START Extracted entries
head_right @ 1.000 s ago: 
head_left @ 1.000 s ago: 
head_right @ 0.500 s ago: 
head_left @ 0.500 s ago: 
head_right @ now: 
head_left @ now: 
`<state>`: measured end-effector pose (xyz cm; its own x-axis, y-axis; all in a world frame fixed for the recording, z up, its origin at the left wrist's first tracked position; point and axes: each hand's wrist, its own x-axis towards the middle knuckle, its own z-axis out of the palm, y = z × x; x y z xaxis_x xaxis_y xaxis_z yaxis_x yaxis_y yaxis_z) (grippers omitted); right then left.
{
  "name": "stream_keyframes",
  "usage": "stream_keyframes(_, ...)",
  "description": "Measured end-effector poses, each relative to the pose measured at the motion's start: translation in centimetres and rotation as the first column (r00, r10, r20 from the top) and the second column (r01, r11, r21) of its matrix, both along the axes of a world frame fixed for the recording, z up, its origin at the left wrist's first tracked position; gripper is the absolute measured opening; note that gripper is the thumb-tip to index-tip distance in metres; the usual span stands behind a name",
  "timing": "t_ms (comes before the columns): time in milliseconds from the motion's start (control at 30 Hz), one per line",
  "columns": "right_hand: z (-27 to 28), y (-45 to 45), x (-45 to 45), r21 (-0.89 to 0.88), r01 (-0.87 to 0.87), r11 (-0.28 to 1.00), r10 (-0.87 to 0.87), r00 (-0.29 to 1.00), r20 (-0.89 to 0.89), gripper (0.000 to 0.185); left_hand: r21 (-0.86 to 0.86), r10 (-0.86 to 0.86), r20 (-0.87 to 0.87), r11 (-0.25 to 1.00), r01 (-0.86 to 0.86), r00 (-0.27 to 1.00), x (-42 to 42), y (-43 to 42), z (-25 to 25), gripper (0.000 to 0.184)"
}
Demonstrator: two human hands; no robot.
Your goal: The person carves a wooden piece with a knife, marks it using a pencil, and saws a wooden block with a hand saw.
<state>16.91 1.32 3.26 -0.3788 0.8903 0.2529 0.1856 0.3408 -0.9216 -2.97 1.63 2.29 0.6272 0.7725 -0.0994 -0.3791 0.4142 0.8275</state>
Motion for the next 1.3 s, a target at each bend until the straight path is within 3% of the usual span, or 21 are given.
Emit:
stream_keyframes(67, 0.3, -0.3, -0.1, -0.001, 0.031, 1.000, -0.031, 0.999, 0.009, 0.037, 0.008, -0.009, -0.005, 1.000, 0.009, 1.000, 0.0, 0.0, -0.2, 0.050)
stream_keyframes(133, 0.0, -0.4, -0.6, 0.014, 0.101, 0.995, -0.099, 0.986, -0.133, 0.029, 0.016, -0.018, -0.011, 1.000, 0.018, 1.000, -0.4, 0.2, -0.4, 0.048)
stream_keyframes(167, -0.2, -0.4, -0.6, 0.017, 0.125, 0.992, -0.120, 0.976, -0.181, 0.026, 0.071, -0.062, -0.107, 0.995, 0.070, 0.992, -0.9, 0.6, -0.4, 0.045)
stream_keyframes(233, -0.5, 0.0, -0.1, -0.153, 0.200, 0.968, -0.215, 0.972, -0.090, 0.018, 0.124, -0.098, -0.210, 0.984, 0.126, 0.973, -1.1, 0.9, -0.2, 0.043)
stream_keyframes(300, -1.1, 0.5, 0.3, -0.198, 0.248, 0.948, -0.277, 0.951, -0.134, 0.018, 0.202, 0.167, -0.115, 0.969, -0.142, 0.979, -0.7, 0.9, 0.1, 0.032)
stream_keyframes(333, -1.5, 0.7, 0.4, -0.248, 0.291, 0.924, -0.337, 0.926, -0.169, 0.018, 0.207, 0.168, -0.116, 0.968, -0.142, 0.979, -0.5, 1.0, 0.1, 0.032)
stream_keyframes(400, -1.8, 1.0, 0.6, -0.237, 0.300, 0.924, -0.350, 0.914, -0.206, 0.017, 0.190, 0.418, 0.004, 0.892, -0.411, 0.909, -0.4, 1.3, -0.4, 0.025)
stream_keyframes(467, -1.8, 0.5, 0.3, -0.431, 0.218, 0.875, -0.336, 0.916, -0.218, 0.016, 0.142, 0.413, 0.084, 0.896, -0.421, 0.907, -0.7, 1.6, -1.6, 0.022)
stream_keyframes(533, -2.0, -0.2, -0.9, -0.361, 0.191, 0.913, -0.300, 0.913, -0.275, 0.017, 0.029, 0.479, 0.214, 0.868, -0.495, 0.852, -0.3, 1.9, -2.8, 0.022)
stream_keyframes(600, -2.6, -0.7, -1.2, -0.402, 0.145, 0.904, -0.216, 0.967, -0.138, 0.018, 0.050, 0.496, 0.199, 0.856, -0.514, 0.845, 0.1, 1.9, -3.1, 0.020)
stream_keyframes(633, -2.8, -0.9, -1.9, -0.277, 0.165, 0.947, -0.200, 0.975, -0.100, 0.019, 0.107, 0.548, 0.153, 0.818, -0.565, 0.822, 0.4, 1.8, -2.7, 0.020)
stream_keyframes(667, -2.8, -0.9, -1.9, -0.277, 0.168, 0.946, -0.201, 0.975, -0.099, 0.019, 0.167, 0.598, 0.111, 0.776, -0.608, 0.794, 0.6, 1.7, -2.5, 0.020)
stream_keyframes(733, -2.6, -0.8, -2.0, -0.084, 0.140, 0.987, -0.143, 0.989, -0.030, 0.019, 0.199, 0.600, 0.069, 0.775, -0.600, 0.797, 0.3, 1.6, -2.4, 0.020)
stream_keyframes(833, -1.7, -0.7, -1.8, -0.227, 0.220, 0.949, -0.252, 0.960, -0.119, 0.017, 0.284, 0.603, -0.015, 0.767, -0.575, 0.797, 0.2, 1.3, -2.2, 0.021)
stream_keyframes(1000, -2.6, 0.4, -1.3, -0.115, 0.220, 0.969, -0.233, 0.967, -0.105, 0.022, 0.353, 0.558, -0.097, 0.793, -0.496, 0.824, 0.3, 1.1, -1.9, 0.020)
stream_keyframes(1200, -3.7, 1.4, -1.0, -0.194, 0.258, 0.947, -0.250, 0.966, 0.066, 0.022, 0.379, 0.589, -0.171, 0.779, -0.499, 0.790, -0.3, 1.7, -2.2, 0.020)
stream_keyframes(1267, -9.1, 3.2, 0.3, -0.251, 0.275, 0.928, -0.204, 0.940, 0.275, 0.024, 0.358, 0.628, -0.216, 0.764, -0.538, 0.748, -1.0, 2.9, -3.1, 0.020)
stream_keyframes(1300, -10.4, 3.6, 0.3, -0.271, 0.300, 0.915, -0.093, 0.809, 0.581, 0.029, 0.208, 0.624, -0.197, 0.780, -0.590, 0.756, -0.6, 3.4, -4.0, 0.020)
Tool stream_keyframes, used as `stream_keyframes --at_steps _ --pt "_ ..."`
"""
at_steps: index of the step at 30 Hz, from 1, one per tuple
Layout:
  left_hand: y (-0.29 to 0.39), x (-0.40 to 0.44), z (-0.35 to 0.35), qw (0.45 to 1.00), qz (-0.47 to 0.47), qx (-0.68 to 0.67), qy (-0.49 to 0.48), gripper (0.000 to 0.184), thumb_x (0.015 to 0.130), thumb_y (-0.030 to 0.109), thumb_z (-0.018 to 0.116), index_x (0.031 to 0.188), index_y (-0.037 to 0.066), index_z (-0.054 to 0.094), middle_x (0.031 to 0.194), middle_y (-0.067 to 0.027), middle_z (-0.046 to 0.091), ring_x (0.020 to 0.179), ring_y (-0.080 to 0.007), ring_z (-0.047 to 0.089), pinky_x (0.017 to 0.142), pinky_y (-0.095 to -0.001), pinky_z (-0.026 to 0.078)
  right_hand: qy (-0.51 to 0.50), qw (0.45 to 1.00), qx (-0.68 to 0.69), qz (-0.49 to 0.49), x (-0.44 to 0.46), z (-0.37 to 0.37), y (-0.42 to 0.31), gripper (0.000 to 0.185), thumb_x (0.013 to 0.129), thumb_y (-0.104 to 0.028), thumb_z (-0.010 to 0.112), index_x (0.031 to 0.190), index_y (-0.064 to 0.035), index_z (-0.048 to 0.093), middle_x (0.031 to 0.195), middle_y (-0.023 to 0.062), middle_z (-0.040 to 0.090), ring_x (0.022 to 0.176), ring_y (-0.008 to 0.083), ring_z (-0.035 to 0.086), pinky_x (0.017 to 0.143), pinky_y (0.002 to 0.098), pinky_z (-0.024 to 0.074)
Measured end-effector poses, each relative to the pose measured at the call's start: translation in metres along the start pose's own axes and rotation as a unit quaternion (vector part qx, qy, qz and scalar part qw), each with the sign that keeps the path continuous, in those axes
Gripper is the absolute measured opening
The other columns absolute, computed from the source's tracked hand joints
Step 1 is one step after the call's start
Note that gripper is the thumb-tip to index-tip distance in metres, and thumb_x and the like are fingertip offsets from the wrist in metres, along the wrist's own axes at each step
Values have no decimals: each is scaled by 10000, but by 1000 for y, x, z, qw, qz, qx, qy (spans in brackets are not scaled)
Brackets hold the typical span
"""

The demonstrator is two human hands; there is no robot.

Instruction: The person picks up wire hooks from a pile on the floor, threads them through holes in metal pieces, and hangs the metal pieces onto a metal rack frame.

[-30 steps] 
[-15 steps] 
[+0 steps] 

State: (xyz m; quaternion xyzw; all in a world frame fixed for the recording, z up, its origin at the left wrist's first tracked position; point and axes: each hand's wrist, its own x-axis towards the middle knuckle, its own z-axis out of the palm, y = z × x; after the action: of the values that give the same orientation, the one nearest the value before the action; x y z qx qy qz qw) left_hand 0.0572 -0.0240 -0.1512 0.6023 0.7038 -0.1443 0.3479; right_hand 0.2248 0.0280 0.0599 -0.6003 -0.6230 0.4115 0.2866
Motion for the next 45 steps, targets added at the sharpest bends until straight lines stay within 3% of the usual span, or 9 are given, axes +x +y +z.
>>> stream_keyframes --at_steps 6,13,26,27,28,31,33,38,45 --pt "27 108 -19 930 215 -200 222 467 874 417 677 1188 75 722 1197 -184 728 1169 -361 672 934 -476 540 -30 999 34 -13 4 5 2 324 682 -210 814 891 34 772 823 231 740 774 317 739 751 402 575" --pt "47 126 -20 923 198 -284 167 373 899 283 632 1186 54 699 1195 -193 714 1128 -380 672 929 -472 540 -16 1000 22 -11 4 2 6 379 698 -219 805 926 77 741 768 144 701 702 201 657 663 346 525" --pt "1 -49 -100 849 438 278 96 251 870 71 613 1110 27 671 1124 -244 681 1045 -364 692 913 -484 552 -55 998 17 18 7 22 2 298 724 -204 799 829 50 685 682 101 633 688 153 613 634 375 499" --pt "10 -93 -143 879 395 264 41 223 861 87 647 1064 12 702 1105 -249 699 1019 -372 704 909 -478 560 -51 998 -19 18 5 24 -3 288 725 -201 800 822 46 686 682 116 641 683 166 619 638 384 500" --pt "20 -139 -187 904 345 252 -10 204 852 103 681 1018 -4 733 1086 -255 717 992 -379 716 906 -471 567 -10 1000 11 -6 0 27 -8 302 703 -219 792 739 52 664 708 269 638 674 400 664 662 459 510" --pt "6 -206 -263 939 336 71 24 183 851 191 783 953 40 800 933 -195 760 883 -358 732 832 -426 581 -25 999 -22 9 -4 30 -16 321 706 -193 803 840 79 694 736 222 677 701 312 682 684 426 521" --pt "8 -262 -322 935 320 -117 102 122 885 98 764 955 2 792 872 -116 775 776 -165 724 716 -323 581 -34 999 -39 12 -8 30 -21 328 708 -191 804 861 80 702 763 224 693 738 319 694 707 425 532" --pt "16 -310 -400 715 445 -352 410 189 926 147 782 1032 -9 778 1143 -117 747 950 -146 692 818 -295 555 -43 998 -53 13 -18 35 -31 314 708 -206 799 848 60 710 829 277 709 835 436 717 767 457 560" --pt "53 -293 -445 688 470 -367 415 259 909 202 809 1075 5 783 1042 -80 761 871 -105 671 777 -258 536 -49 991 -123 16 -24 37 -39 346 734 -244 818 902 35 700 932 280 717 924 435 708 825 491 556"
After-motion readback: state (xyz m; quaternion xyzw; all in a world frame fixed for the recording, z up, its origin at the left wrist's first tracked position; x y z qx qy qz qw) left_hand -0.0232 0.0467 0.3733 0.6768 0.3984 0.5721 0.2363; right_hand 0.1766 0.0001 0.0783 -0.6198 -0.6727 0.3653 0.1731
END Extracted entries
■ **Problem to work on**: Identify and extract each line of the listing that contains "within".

■ **Answer section**:
Motion for the next 1.3 s, a target at each bend until the straight path is within 3% of the usual span, or 21 are given.
Motion for the next 45 steps, targets added at the sharpest bends until straight lines stay within 3% of the usual span, or 9 are given, axes +x +y +z.

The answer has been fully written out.